De momento, la reforma educativa que prepara el Gobierno del PP ya resta poder a las autonomías a la hora de decidir sobre los contenidos de las asignaturas. Si hasta ahora el Ejecutivo central decidía sobre el 55% de lo que se debe enseñar en las aulas en las comunidades con lengua propia, y un 65% en las autonomías que no la tienen, con el cambio legal se prevé que decida sobre el 65% y el 75%, es decir, un 10% más.

El ministro de Educación fue incluso más allá al asegurar que veía «evidencias» que relacionan el crecimiento del independentismo con el rumbo que ha tomado el sistema educativo, lo que desató la airada réplica de los nacionalistas. El portavoz del Gobierno catalán, Francesc Homs, tachó de «muy grave» la afirmación del ministro y le retó a hacer público qué «evidencias» tiene. Homs advirtió de que «si el Gobierno español quiere enterrar el sistema de inmersión lingüística en Cataluña deberá «modificar las leyes, la doctrina del Tribunal Constitucional e Incluso la Constitución», informa Efe.

El Gobierno catalán se apoya en la idea de que hasta ahora ningún estudio ha podido demostrar que los alumnos catalanes saben menos castellano que la media. El ex ministro socialista, Ángel Gabilondo, fue el primero que aseguró en varias ocasiones que el nivel de conocimiento de la lengua común del Estado de los estudiantes catalanes era similar al de los alumnos del resto de España. Aunque ayer el portavoz del Gobierno catalán se atrevió a asegurar incluso que los alumnos catalanes saben la lengua de Cervantes mejor que la media.
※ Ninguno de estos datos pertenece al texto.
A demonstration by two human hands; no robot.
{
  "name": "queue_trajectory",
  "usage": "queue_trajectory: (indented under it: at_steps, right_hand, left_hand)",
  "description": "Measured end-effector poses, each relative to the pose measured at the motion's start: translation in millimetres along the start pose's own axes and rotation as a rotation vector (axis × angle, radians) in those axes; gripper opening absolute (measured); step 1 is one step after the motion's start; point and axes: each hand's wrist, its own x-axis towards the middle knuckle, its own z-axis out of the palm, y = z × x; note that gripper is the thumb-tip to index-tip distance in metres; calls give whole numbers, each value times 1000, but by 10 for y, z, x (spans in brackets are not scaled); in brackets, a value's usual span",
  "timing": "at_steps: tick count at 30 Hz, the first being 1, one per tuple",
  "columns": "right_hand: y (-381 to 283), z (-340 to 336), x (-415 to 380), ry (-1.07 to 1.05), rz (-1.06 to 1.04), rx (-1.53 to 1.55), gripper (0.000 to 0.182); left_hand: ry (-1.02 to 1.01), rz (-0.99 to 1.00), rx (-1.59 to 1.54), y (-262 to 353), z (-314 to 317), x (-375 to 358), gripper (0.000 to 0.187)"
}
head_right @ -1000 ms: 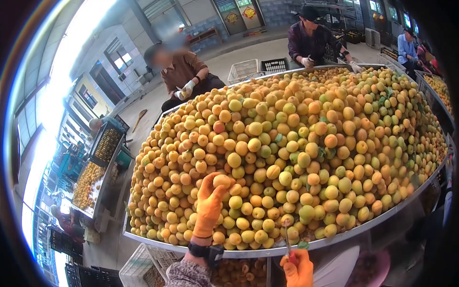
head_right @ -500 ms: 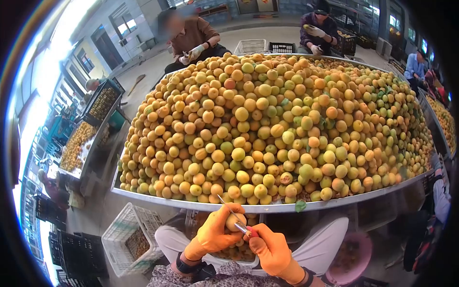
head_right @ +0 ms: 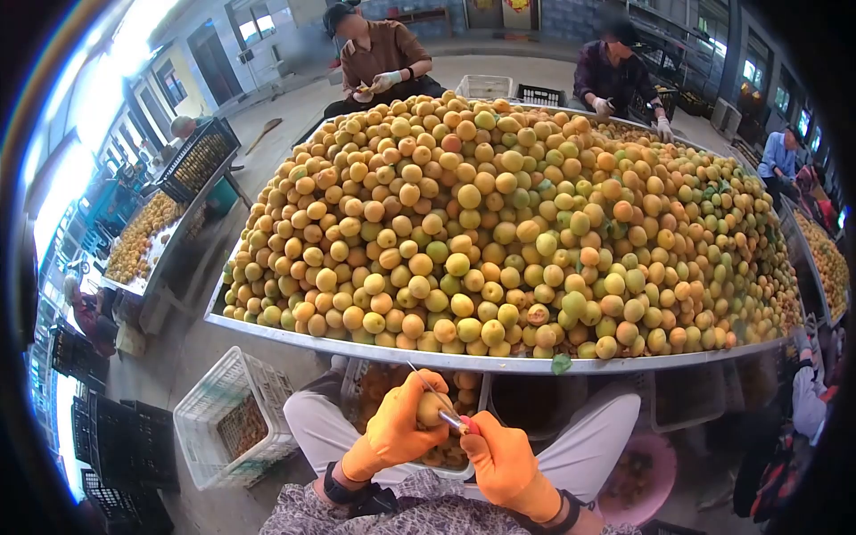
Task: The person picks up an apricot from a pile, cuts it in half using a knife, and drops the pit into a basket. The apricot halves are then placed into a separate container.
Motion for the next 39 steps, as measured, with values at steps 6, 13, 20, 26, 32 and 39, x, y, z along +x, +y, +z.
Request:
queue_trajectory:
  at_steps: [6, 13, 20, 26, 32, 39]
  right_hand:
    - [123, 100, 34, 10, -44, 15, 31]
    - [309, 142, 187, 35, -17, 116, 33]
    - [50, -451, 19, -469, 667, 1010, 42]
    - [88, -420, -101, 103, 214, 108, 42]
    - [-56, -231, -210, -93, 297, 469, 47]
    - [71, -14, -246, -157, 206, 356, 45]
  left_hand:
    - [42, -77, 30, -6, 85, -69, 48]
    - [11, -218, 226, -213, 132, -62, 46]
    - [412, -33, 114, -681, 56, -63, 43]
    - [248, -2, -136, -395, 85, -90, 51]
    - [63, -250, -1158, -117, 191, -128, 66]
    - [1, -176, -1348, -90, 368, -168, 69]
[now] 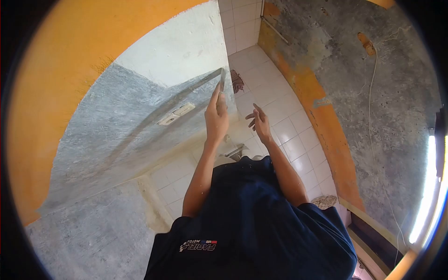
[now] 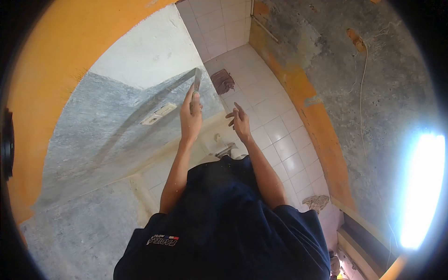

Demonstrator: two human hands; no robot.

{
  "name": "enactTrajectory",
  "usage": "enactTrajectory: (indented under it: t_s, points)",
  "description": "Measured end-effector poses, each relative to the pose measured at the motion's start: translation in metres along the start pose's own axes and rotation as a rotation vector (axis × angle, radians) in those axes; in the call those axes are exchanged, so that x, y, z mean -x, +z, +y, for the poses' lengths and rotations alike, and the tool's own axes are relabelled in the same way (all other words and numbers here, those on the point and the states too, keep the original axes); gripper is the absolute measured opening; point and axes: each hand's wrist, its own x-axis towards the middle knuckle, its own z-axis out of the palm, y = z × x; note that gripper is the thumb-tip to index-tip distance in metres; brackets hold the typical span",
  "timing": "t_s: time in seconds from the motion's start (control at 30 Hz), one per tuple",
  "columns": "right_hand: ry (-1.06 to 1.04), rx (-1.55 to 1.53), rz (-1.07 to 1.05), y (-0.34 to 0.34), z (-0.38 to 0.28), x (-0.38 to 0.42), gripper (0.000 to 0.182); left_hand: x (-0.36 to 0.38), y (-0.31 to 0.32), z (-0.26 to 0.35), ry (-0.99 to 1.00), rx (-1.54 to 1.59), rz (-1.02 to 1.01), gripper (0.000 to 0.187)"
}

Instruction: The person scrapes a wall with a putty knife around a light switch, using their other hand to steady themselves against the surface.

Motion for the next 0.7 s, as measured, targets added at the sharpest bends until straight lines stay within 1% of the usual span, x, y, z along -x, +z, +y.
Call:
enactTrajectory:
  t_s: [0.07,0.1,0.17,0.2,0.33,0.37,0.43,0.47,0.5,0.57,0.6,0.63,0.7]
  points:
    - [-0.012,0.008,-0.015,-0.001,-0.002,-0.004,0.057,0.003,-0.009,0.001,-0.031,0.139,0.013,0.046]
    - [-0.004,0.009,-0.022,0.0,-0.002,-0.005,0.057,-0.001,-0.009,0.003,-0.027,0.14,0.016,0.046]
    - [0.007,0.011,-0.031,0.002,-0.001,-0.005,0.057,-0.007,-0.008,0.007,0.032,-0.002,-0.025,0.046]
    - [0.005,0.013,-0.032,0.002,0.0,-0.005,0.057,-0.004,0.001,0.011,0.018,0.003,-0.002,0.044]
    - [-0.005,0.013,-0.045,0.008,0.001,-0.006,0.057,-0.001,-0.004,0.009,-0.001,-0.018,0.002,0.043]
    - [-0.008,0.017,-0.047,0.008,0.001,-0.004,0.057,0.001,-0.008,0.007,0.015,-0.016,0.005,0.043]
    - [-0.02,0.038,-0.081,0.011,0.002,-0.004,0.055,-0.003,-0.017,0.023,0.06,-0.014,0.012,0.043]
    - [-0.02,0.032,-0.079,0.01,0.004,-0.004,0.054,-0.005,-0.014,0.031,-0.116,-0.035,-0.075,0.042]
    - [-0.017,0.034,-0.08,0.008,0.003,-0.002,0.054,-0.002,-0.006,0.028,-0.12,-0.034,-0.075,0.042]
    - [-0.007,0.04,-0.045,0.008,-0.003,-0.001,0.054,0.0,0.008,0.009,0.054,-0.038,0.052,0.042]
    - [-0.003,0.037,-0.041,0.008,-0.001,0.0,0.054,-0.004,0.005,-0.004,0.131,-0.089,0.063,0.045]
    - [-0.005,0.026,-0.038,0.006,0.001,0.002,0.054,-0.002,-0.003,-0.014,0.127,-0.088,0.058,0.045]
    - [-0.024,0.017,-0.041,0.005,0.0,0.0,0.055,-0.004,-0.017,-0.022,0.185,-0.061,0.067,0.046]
Tampoco los informes internacionales, como el PISA, han constatado, hasta el momento, que exista alguna brecha en el sistema educativo en este sentido en relación con otros alumnos de autonomías que no cuentan con lengua propia.

«Educación modelo»

La Plataforma per la Lengua no perdió ocasión de arremeter contra el titular de Educación. «Sus palabras son impropias de un ministro y explicitan descaradamente la voluntad de eliminar el modelo de escuela catalana y añadir tensiones políticas demagógicas en un ámbito tan importante como es el de la educación y el de la escuela». Incluso culpó al Gobierno del PP del «malestar tan grande sufrido en Cataluña por su acoso jurídico y político».
Los partidos catalanes ICV-EUiA, ERC y Solidaritat también opinaron y exigieron ayer al ministro de Educación que no cuestione el modelo educativo catalán ni la inmersión lingüística porque «son ejemplos de éxito».

«Nadie debería discutir un modelo de éxito y no se tienen que sacrificar las cosas que funcionan bien. Las opiniones de este ministro no las compartimos en absoluto y son evidentemente falsas, algo que estoy seguro que queda reflejado ante los ojos de la mayoría de los catalanes», sentenció el líder de ERC, Oriol Junqueras.